#### EXERCISE
Restating the data exactly is the whole task.

#### Extracted data entries
=-=-=-=-=

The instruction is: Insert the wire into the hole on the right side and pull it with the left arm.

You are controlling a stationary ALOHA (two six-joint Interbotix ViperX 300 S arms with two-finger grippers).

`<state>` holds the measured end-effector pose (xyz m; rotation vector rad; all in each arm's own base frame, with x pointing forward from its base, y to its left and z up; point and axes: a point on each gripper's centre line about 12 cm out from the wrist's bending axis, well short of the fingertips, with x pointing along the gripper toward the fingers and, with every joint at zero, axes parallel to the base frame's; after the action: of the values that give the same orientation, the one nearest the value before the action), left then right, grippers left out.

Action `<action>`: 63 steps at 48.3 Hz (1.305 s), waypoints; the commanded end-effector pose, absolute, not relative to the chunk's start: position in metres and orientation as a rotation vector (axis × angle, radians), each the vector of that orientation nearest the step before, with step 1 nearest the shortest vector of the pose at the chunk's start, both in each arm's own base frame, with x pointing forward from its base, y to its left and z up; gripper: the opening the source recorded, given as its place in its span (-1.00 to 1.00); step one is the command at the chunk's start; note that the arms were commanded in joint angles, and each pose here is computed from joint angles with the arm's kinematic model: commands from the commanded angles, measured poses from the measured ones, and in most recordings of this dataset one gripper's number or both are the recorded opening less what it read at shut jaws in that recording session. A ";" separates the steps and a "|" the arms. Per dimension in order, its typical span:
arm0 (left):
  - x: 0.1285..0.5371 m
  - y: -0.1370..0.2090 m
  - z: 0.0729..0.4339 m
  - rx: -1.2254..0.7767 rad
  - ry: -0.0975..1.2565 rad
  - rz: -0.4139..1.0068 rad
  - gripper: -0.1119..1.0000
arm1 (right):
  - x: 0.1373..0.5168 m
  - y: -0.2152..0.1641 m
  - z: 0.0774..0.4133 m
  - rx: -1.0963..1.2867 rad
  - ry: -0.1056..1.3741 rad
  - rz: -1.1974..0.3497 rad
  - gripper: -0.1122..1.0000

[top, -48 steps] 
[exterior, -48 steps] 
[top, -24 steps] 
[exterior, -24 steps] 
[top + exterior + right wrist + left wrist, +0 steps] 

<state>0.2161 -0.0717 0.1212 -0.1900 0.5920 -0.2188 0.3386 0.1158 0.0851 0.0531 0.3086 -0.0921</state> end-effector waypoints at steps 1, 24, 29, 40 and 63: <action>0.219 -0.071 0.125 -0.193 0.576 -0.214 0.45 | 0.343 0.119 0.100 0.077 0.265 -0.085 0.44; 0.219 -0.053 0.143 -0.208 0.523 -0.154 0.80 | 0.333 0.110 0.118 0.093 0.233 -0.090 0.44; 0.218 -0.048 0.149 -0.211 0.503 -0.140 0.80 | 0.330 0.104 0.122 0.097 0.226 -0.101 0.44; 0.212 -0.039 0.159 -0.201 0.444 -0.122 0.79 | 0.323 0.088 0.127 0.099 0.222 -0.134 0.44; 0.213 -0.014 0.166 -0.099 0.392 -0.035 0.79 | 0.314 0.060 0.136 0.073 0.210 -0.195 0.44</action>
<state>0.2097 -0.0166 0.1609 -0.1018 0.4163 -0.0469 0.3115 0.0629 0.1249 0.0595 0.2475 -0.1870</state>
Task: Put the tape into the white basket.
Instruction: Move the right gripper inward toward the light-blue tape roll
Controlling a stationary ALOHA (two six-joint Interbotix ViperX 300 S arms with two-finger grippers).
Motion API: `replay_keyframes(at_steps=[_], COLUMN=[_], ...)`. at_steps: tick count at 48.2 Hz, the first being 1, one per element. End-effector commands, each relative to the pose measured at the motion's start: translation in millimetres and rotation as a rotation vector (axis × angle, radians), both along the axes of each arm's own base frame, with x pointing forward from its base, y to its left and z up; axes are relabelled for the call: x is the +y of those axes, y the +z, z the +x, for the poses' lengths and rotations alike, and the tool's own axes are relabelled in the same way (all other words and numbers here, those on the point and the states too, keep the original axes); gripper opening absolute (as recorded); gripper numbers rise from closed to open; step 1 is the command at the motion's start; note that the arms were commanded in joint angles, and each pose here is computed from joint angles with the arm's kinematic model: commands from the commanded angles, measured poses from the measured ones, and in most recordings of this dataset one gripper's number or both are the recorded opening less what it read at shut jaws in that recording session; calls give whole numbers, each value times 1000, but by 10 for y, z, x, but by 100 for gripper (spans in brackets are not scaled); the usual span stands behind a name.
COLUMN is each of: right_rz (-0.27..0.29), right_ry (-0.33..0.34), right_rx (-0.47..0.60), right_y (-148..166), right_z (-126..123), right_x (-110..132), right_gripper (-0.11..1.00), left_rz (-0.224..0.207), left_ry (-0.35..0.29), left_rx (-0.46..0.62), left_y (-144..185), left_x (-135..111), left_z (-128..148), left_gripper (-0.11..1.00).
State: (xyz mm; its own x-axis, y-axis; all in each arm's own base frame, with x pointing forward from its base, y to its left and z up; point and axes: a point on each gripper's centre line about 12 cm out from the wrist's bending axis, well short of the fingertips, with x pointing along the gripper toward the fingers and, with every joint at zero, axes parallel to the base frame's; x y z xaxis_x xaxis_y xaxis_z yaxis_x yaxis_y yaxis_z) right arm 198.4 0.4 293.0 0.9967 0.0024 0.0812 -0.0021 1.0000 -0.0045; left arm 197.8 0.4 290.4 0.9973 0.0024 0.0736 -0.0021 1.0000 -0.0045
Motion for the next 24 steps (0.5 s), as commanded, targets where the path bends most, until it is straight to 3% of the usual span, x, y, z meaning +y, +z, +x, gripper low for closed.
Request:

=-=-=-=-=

#### EXERCISE RESULT
The instruction is: Insert the wire into the hole on the right side and pull it with the left arm.

You are controlling a stationary ALOHA (two six-joint Interbotix ViperX 300 S arms with two-finger grippers).

`<state>` holds the measured end-effector pose (xyz m; rotation vector rad; all in each arm's own base frame, with x pointing forward from its base, y to its left and z up; point and axes: a point on each gripper's centre line about 12 cm out from the wrist's bending axis, well short of the fingertips, with x pointing along the gripper toward the fingers and, with every joint at zero, axes parallel to the base frame's; after the action: of the values that give the same orientation, the one nearest the value before the action), left then right, grippers left out.

Action `<action>`: 63 steps at 48.3 Hz (1.305 s), waypoints; the commanded end-effector pose, absolute, not relative to the chunk's start: position in metres and orientation as a rotation vector (axis × angle, radians), each the vector of that orientation nearest the step before, with step 1 nearest the shortest vector of the pose at the chunk's start, both in each arm's own base frame, with x pointing forward from its base, y to its left and z up; gripper: the opening the source recorded, given as its place in its span (-1.00 to 1.00); step one is the command at the chunk's start; note that the arms were commanded in joint angles, and each pose here is computed from joint angles with the arm's kinematic model: commands from the commanded angles, measured poses from the measured ones, and in most recordings of this dataset one gripper's number or both are the recorded opening less what it read at shut jaws in that recording session. A ";" separates the steps and a "|" the arms. Per dimension in order, its typical span:
arm0 (left):
  - x: 0.1285..0.5371 m
  - y: -0.1370..0.2090 m
  - z: 0.0729..0.4339 m
  - rx: -1.2254..0.7767 rad
  - ry: -0.0975..1.2565 rad
  - rz: -0.4139..1.0068 rad
  - gripper: -0.1119..1.0000
arm1 (right):
  - x: 0.1373..0.5168 m
  - y: -0.2152..0.1641 m
  - z: 0.0774..0.4133 m
  - rx: -1.0963..1.2867 rad
  - ry: -0.1056..1.3741 rad
  - rz: -1.1974..0.3497 rad
  - gripper: -0.1122..1.0000

[top, -48 steps] 
[exterior, -48 steps] 
[top, -24 steps] 
[exterior, -24 steps] 
[top + exterior + right wrist + left wrist, +0 steps] 

<state>0.2161 -0.0717 0.1212 -0.1900 0.5920 -0.2188 0.3386 0.1158 0.0851 0.0531 0.3086 -0.0921</state> end-effector waypoints at steps 1, 24, 29, 40 and 63: <action>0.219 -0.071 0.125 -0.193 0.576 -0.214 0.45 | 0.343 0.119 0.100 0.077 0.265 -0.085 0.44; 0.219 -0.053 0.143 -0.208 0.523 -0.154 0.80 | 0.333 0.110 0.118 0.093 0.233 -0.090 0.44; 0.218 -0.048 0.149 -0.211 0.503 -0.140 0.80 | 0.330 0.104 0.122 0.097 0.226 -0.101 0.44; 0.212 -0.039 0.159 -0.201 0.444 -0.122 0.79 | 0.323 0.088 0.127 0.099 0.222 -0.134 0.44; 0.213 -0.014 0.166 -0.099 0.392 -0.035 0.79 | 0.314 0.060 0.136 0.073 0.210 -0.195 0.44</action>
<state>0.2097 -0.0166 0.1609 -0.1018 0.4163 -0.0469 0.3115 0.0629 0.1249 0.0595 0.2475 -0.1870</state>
Task: Put the tape into the white basket.
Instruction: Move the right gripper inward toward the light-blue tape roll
Controlling a stationary ALOHA (two six-joint Interbotix ViperX 300 S arms with two-finger grippers).
Motion API: `replay_keyframes(at_steps=[_], COLUMN=[_], ...)`. at_steps: tick count at 48.2 Hz, the first being 1, one per element. End-effector commands, each relative to the pose measured at the motion's start: translation in millimetres and rotation as a rotation vector (axis × angle, radians), both along the axes of each arm's own base frame, with x pointing forward from its base, y to its left and z up; axes are relabelled for the call: x is the +y of those axes, y the +z, z the +x, for the poses' lengths and rotations alike, and the tool's own axes are relabelled in the same way (all other words and numbers here, those on the point and the states too, keep the original axes); gripper opening absolute (as recorded); gripper numbers rise from closed to open; step 1 is the command at the motion's start; note that the arms were commanded in joint angles, and each pose here is computed from joint angles with the arm's kinematic model: commands from the commanded angles, measured poses from the measured ones, and in most recordings of this dataset one gripper's number or both are the recorded opening less what it read at shut jaws in that recording session; calls give whole numbers, each value times 1000, but by 10 for y, z, x, but by 100 for gripper (spans in brackets are not scaled); the usual span stands behind a name.
COLUMN is each of: right_rz (-0.27..0.29), right_ry (-0.33..0.34), right_rx (-0.47..0.60), right_y (-148..166), right_z (-126..123), right_x (-110..132), right_gripper (-0.11..1.00), left_rz (-0.224..0.207), left_ry (-0.35..0.29), left_rx (-0.46..0.62), left_y (-144..185), left_x (-135..111), left_z (-128..148), left_gripper (-0.11..1.00).
State: (xyz mm; its own x-axis, y-axis; all in each arm's own base frame, with x pointing forward from its base, y to its left and z up; point and axes: a point on each gripper's centre line about 12 cm out from the wrist's bending axis, well short of the fingertips, with x pointing along the gripper toward the fingers and, with every joint at zero, axes parallel to the base frame's; x y z xaxis_x xaxis_y xaxis_z yaxis_x yaxis_y yaxis_z) right arm 198.4 0.4 293.0 0.9967 0.0024 0.0812 -0.0021 1.0000 -0.0045; left arm 197.8 0.4 290.4 0.9973 0.0024 0.0736 -0.0021 1.0000 -0.0045
Motion for the next 24 steps (0.5 s), as commanded, targets where the path bends most, until it is straight to 3% of the usual span, x, y, z meaning +y, +z, +x, gripper low for closed.
Request:

No more work is left in this exercise.